▶ Work required
Given the records below, would you repeat exactly the lines that begin at the one containing "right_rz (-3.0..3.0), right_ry" and end at the one containing "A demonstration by", inclusive?

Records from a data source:
* * * * *

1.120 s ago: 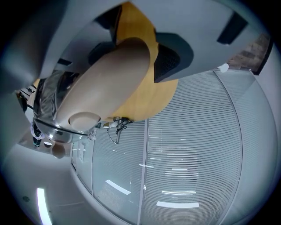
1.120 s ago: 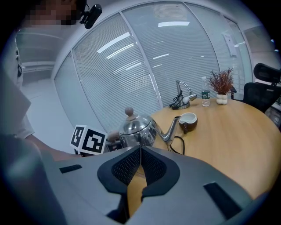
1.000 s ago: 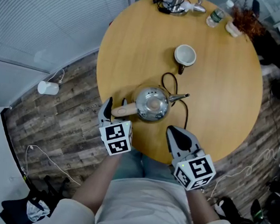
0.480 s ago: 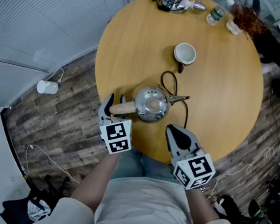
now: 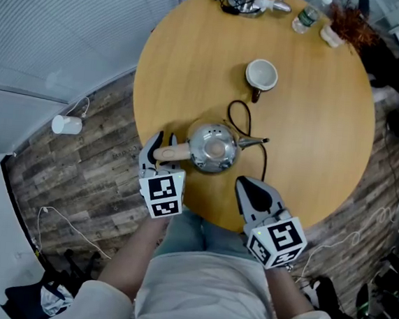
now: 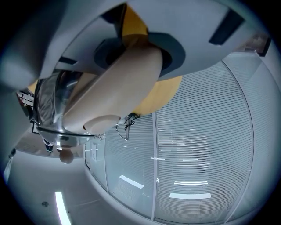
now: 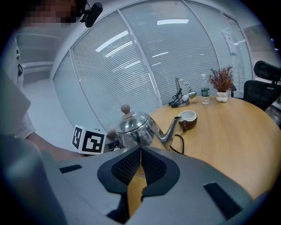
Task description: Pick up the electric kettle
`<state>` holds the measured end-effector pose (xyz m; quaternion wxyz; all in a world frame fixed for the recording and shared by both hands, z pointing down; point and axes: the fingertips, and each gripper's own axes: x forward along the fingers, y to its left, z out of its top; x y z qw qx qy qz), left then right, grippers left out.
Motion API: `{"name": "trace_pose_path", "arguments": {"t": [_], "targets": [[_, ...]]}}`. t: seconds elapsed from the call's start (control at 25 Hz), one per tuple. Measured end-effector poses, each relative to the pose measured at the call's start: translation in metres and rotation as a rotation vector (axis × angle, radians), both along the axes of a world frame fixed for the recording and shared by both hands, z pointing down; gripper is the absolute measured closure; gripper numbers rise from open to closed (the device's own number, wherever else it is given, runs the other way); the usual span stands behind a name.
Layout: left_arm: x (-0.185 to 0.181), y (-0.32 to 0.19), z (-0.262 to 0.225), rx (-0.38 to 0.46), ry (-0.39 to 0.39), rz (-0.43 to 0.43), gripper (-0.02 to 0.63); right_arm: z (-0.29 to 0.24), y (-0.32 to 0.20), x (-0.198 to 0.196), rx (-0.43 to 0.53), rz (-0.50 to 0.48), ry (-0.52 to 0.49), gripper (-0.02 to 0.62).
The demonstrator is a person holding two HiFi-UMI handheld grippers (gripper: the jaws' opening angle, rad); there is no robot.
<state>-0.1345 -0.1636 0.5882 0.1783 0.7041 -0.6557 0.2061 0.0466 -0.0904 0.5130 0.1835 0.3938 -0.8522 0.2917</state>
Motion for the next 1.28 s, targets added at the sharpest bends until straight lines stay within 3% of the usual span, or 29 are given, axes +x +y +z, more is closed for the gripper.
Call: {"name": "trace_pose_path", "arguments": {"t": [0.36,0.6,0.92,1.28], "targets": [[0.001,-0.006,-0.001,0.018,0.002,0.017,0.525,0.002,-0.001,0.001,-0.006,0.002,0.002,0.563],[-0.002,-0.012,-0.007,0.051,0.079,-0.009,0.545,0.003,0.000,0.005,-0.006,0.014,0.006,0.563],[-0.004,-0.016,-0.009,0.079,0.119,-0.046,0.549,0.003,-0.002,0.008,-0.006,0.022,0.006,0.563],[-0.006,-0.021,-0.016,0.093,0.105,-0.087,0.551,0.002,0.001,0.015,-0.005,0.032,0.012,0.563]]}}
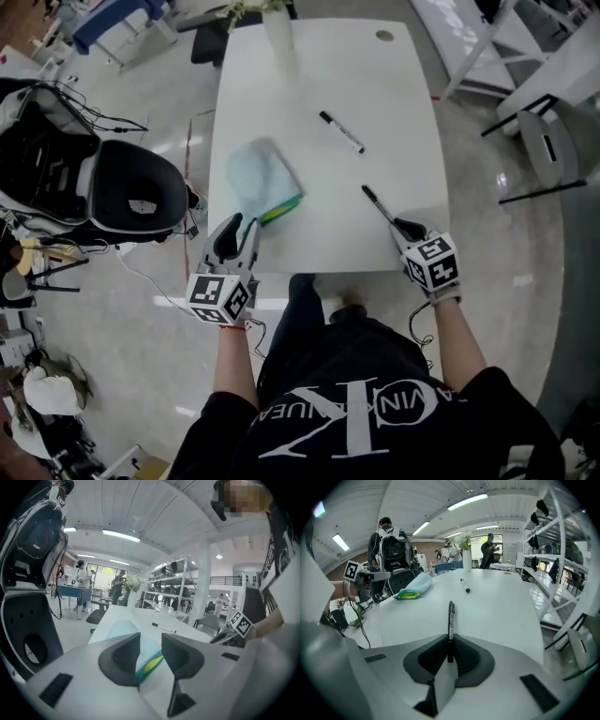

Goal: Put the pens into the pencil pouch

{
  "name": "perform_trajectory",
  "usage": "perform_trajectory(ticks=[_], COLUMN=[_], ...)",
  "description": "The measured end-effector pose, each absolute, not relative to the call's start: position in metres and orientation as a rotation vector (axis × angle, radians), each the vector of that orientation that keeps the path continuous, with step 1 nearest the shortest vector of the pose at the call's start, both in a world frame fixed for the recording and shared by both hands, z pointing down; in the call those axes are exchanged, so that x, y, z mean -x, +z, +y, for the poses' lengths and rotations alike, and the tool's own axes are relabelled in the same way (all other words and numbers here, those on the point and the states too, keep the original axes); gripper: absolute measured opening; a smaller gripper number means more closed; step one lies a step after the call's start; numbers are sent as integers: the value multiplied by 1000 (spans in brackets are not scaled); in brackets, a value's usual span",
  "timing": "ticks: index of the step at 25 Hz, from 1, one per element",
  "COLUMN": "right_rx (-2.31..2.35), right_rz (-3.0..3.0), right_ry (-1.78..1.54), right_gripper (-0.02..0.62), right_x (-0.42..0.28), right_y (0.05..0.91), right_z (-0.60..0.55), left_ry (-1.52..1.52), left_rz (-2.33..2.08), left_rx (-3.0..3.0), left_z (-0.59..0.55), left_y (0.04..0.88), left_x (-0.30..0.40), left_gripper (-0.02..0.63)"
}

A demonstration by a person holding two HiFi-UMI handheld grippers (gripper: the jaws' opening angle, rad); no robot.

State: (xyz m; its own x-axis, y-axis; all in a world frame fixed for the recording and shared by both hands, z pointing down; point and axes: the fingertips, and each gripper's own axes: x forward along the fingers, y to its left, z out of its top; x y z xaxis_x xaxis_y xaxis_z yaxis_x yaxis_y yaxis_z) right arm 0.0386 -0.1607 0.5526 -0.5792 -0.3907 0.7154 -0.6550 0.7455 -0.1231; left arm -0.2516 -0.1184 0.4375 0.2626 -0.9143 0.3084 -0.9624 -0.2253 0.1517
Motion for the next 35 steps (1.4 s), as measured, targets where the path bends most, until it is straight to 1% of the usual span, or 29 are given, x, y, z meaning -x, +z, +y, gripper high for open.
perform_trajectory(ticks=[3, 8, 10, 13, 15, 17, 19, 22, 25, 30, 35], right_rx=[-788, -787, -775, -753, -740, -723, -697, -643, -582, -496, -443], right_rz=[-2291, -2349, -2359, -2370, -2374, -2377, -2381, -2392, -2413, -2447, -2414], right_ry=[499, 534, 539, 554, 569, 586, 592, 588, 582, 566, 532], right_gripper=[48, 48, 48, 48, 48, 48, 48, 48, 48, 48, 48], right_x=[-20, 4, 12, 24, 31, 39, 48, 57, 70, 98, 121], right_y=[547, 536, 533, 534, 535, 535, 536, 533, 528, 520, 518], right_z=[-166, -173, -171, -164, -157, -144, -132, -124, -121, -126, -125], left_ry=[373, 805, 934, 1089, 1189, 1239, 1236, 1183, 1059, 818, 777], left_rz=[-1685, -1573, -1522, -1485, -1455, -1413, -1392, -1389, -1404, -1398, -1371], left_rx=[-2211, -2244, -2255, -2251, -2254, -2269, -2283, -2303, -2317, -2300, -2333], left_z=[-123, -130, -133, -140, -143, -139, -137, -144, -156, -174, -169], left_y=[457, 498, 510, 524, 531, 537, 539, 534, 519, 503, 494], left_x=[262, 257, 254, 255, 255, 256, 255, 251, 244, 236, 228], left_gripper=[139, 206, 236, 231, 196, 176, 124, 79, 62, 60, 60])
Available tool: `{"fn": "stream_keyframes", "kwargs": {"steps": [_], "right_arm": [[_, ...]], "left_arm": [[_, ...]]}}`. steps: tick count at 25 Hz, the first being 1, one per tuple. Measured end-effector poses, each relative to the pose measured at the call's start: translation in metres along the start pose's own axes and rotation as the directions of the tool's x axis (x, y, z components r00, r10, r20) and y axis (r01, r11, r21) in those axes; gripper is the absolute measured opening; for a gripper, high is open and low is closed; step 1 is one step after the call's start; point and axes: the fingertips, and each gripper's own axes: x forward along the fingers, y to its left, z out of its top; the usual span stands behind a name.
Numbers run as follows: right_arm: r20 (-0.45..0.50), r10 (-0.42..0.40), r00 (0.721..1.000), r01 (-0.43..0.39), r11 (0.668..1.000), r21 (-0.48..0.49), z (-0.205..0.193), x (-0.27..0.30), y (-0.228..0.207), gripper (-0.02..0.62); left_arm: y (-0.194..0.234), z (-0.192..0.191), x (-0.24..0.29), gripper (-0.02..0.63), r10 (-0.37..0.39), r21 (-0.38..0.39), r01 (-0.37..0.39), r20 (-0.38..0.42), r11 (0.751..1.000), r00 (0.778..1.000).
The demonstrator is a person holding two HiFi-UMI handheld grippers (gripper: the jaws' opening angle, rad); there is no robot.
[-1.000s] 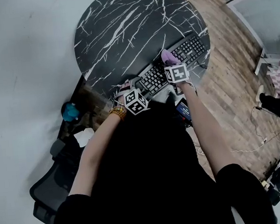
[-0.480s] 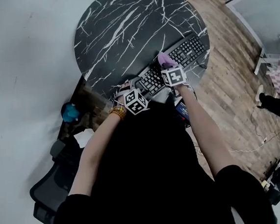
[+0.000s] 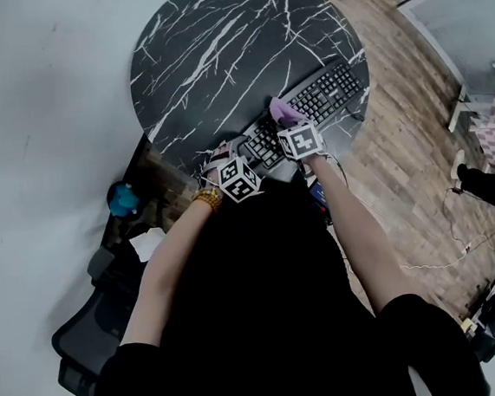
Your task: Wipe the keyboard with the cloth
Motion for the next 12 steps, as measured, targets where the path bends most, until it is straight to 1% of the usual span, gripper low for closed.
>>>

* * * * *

▶ Completed exercise
  "COLUMN": "right_rx (-2.31..2.35), right_rz (-3.0..3.0), right_ry (-1.78..1.54), right_gripper (-0.02..0.62), right_x (-0.42..0.28), right_y (0.05..0.91), right_z (-0.60..0.55), left_ry (-1.52..1.52), left_rz (-2.33..2.08), left_rx (-3.0..3.0), left_z (-0.59..0.55), left_y (0.04..0.88), left_x (-0.30..0.40), left_gripper (-0.02..0.63)"
}

A demonstration by a person holding two HiFi-UMI handheld grippers (gripper: the jaws' opening angle, rad); no robot.

The given output is the complete response.